Assignment: Whenever a line in the data holds the string "camera", copy that line.

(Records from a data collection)
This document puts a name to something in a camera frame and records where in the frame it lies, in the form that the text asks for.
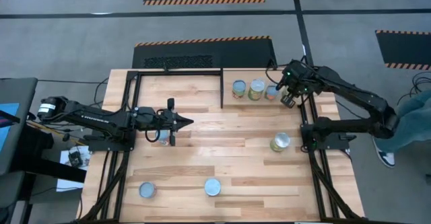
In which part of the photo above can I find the pears label tin can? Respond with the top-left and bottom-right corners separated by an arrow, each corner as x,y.
269,133 -> 292,153
204,178 -> 222,197

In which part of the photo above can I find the yellow cable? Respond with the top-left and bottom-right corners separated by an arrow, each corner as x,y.
26,121 -> 88,147

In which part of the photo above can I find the green and red tin can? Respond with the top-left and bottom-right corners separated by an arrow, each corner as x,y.
232,79 -> 247,100

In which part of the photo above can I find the small black device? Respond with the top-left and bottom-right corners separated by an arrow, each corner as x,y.
68,151 -> 84,167

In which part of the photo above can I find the pink label tin can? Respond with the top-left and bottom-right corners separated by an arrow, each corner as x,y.
155,129 -> 172,147

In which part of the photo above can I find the black desk stand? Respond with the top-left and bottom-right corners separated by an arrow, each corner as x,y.
20,124 -> 87,184

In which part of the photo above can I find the blue screen tablet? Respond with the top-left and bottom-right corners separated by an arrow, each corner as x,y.
0,102 -> 20,153

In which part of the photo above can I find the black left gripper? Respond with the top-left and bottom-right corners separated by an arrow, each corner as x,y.
132,98 -> 195,147

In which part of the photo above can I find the black cable coil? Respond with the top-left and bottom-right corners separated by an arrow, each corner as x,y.
397,71 -> 431,106

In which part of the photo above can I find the black cable loop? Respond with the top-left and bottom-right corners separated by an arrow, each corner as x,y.
265,58 -> 280,82

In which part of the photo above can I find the green Orange-labelled tin can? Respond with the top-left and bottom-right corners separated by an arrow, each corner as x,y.
247,78 -> 266,102

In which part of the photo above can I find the grey desk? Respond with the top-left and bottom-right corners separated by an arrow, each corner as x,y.
0,77 -> 38,176

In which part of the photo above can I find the grey chair seat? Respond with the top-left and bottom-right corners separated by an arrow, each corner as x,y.
0,170 -> 26,224

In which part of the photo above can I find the green label tin can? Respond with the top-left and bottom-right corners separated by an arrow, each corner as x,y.
139,181 -> 158,199

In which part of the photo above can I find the black metal table frame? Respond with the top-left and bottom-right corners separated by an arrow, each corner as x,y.
79,68 -> 363,224

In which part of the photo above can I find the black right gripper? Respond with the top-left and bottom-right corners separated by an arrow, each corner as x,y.
278,59 -> 319,109

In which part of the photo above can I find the black floor cable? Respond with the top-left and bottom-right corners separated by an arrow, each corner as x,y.
33,77 -> 114,133

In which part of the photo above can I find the white paper sheet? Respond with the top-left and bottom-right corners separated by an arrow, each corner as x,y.
56,145 -> 92,193

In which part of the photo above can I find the person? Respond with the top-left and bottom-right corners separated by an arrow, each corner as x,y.
372,89 -> 431,169

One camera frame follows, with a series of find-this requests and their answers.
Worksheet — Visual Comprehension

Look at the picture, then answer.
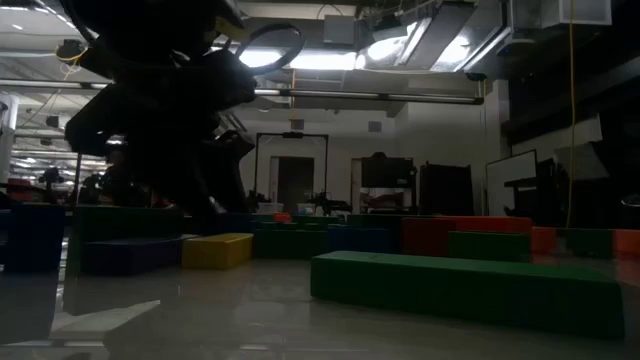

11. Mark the small green block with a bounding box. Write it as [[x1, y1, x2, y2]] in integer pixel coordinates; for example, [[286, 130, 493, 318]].
[[447, 231, 532, 264], [564, 228, 615, 259]]

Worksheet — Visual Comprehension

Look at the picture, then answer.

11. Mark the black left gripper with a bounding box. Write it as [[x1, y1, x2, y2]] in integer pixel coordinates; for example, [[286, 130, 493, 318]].
[[64, 47, 259, 235]]

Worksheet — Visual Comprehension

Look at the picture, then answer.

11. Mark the red background bin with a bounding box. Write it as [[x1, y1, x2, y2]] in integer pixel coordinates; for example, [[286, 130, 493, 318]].
[[7, 178, 39, 204]]

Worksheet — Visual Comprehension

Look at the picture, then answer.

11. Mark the ceiling cable reel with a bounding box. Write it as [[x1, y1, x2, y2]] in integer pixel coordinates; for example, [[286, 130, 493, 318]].
[[54, 38, 92, 66]]

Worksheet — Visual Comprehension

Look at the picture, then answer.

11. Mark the ceiling light panel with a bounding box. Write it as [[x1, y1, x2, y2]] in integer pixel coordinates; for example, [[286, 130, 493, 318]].
[[288, 51, 359, 72], [239, 48, 287, 70]]

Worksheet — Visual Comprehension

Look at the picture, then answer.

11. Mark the black gantry frame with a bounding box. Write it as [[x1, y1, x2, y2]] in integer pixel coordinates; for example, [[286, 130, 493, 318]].
[[253, 131, 331, 211]]

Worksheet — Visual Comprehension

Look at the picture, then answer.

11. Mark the long green block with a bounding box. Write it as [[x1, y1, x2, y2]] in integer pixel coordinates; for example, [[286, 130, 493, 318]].
[[309, 250, 626, 341]]

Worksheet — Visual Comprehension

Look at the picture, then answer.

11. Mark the black cabinet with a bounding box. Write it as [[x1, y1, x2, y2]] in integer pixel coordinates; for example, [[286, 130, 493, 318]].
[[418, 162, 475, 217]]

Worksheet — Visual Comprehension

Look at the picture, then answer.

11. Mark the whiteboard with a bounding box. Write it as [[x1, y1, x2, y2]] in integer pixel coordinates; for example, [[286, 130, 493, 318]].
[[485, 148, 540, 217]]

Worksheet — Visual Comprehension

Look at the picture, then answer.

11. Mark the long horizontal light bar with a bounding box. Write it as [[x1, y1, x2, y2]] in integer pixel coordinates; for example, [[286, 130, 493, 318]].
[[0, 78, 485, 106]]

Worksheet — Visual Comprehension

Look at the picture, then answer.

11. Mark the white plastic surface sheet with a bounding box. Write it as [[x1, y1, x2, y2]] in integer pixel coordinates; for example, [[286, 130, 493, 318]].
[[0, 234, 640, 360]]

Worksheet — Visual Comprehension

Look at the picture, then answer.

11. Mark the rectangular metal ceiling duct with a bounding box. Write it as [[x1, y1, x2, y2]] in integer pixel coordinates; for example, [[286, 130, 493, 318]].
[[357, 0, 514, 72]]

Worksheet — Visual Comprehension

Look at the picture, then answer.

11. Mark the yellow block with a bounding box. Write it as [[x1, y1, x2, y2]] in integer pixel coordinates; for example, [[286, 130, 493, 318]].
[[180, 232, 255, 271]]

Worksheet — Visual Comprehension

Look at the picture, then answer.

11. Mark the small blue block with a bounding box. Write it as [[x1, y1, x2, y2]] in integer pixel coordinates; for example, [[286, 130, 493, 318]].
[[0, 202, 67, 275]]

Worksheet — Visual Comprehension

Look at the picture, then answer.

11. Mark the black monitor screen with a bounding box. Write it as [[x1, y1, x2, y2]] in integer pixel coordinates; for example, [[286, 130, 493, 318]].
[[359, 152, 417, 191]]

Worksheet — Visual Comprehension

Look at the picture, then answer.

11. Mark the background robot station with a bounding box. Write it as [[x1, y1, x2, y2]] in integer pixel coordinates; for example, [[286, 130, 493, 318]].
[[79, 169, 131, 207]]

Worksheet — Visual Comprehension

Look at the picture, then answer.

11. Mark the black background desk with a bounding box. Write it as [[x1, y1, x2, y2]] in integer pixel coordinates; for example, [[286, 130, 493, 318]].
[[503, 158, 571, 226]]

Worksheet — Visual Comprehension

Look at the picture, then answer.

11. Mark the white ceiling duct box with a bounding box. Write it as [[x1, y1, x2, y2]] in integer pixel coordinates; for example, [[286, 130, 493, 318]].
[[509, 0, 614, 30]]

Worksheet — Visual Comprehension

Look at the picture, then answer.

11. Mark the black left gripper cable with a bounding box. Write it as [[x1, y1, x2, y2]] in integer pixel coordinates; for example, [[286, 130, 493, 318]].
[[233, 22, 307, 77]]

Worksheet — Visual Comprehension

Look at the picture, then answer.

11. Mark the small red block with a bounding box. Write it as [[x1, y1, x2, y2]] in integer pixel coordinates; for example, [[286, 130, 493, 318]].
[[400, 217, 454, 258]]

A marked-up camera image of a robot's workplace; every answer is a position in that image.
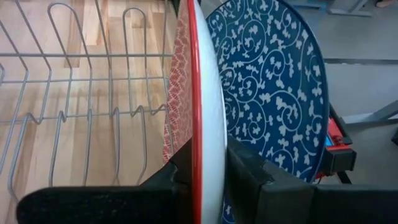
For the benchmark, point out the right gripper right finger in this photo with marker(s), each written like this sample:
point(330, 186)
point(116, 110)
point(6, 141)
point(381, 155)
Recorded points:
point(248, 193)

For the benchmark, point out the grey desk leg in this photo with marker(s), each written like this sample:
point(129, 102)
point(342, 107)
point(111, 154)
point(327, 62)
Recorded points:
point(349, 9)

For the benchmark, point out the red black power station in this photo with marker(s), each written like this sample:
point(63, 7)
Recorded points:
point(337, 160)

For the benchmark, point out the red patterned plate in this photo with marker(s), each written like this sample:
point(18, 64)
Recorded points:
point(211, 109)

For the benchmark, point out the dark blue floral plate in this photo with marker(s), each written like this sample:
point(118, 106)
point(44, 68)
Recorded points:
point(264, 77)

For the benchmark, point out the grey metal floor beam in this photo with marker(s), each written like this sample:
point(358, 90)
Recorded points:
point(382, 112)

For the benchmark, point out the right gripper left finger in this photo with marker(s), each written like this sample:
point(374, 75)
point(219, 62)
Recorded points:
point(183, 174)

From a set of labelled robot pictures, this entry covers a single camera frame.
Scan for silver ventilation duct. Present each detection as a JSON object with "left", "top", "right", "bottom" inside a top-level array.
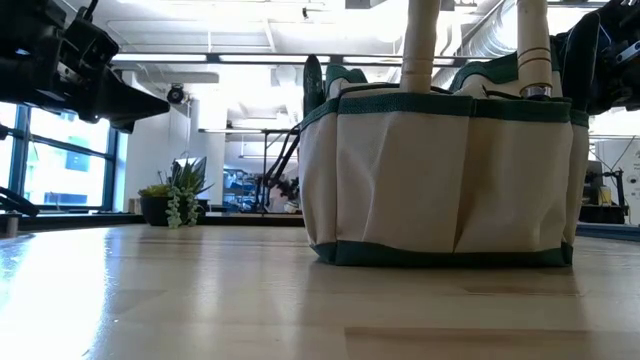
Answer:
[{"left": 432, "top": 0, "right": 521, "bottom": 89}]

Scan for long ceiling light strip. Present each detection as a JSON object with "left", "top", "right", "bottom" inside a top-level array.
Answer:
[{"left": 112, "top": 52, "right": 469, "bottom": 67}]

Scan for beige green-trimmed gardening bag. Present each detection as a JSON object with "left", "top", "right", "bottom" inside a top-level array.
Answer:
[{"left": 298, "top": 49, "right": 592, "bottom": 269}]

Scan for large dark-framed window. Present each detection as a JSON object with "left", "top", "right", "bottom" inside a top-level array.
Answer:
[{"left": 0, "top": 102, "right": 121, "bottom": 214}]

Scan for wooden handled steel trowel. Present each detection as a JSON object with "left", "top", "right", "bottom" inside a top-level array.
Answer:
[
  {"left": 516, "top": 0, "right": 554, "bottom": 100},
  {"left": 398, "top": 0, "right": 442, "bottom": 95}
]

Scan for black ceiling camera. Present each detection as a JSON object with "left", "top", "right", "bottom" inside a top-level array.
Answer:
[{"left": 165, "top": 83, "right": 186, "bottom": 106}]

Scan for potted succulent plant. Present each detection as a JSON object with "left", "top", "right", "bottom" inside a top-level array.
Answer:
[{"left": 137, "top": 156, "right": 216, "bottom": 231}]

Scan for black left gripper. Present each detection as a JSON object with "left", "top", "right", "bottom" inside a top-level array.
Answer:
[{"left": 47, "top": 0, "right": 172, "bottom": 135}]

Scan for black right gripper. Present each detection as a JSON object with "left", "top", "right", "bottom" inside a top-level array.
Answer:
[{"left": 589, "top": 0, "right": 640, "bottom": 115}]

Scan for black background desk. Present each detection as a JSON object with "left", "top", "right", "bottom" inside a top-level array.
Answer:
[{"left": 578, "top": 159, "right": 631, "bottom": 225}]

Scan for black background robot arms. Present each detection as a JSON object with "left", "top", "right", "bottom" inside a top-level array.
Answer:
[{"left": 259, "top": 127, "right": 301, "bottom": 214}]

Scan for black background stand frame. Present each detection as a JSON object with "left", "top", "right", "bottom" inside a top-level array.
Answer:
[{"left": 197, "top": 127, "right": 301, "bottom": 216}]

Exercise output:
This document puts a name to something in a camera frame and records where in the frame it lies, in the form that the text asks for.
One camera frame follows, with a series of find-this requests and their answers.
A marked-up camera image of a robot's workplace; every answer is a position in that image.
From a set of labelled robot pictures, this entry covers a single camera frame.
Scan for black ceiling camera. Present each detection as a JSON object with "left", "top", "right", "bottom" inside a top-level array.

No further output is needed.